In der Axa im Superblock kann die hintergründige Dimension des Winterthurer Künstlers Jan Sebasta entdeckt werden. Die Provokation bleibt subtil, die Ausstellung auf eine Wand in der Rezeption reduziert. Darauf werden erstaunlich leise und sogar private Geschichten erzählt.

Röhren und Zeichnungen, die etwas erzählen: Installation von Jan Sebesta.
Röhren und Zeichnungen, die etwas erzählen: Installation von Jan Sebesta.
Madeleine Schoder

Jan Sebesta kann weit mehr als provozieren und pinkige «Handgranaten» aus Schaumstoff an der Wand befestigen («Landbote» vom 5.2.) Im Axa Superblock wurde dem 39-jährigen Winterthurer Künstler nur gerade eine Wand in der Lounge des Empfangs zur Verfügung gestellt.
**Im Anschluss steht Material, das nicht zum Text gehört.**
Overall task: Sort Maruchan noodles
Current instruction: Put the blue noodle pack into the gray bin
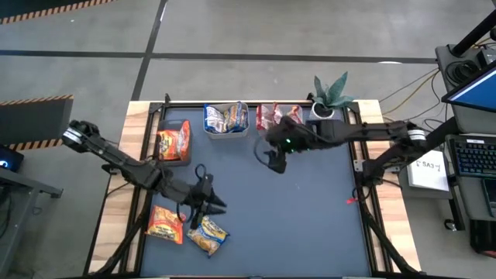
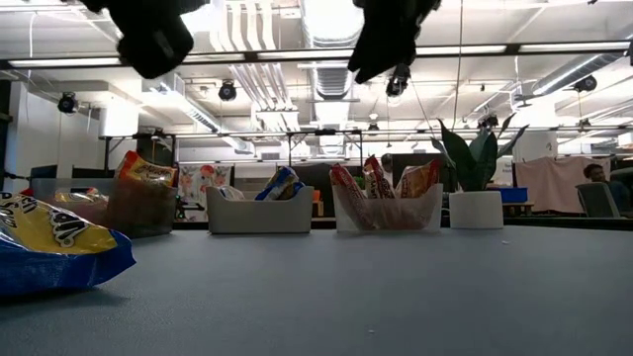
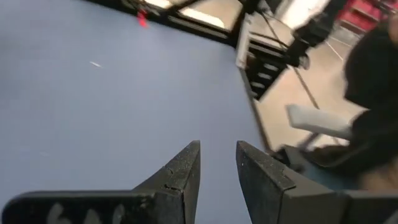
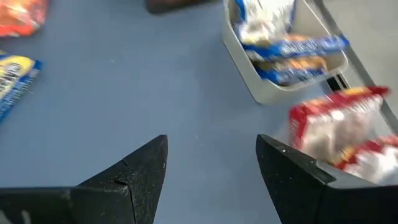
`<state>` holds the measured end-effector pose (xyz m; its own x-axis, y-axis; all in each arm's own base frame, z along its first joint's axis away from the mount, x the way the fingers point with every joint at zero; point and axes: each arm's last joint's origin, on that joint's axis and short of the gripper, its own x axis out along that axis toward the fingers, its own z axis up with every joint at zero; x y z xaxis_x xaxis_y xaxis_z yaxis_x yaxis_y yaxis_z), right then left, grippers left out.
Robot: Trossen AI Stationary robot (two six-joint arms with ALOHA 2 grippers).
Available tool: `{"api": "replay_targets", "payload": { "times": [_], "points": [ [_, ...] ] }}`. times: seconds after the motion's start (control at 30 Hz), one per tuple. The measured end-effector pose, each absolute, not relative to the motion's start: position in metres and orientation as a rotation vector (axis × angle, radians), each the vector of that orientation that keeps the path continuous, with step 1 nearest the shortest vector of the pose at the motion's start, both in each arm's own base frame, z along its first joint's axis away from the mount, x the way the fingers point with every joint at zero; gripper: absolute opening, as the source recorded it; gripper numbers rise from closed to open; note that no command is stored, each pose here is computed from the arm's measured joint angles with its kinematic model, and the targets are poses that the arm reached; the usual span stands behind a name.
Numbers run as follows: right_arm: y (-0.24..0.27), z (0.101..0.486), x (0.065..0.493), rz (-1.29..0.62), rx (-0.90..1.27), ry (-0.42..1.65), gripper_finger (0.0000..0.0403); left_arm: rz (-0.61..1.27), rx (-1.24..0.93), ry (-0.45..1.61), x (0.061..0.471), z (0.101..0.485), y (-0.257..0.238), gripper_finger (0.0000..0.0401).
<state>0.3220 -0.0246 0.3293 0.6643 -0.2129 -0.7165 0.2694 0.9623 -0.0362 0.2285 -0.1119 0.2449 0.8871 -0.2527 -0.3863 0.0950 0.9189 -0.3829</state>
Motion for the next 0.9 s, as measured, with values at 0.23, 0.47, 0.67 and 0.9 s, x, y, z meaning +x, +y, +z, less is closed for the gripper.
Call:
{"api": "replay_targets", "payload": {
  "times": [0.23, 0.47, 0.67, 0.9],
  "points": [
    [-0.012, 0.309, 0.302, -0.206, 0.011, 0.604, 0.0233, -0.192, -0.383, 0.76, 0.234, 0.244, -0.165, 0.0087],
    [-0.014, 0.302, 0.289, -0.206, -0.018, 0.453, 0.0233, -0.094, -0.219, 1.105, 0.237, 0.239, -0.219, 0.0075],
    [-0.014, 0.299, 0.287, -0.204, -0.024, 0.432, 0.0233, -0.036, -0.14, 1.227, 0.253, 0.229, -0.244, 0.0041],
    [-0.014, 0.299, 0.287, -0.204, -0.024, 0.432, 0.0233, -0.039, -0.158, 1.277, 0.258, 0.217, -0.252, 0.0003]
  ]
}}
Dort ist er nun mit einer Installation vertreten. Sie setzt sich zusammen aus seinem Markenzeichen – Röhren – und einer Serie von Foto-Collagen aus Architekturelementen der Moderne. Eine nüchtern sachliche Präsentation, die erst auf den zweiten Blick (und mit Hilfe des Künstlers) zu erzählen beginnt, wobei sich eine feine Mischung aus formaler Ästhetik und Bedeutung ablagert.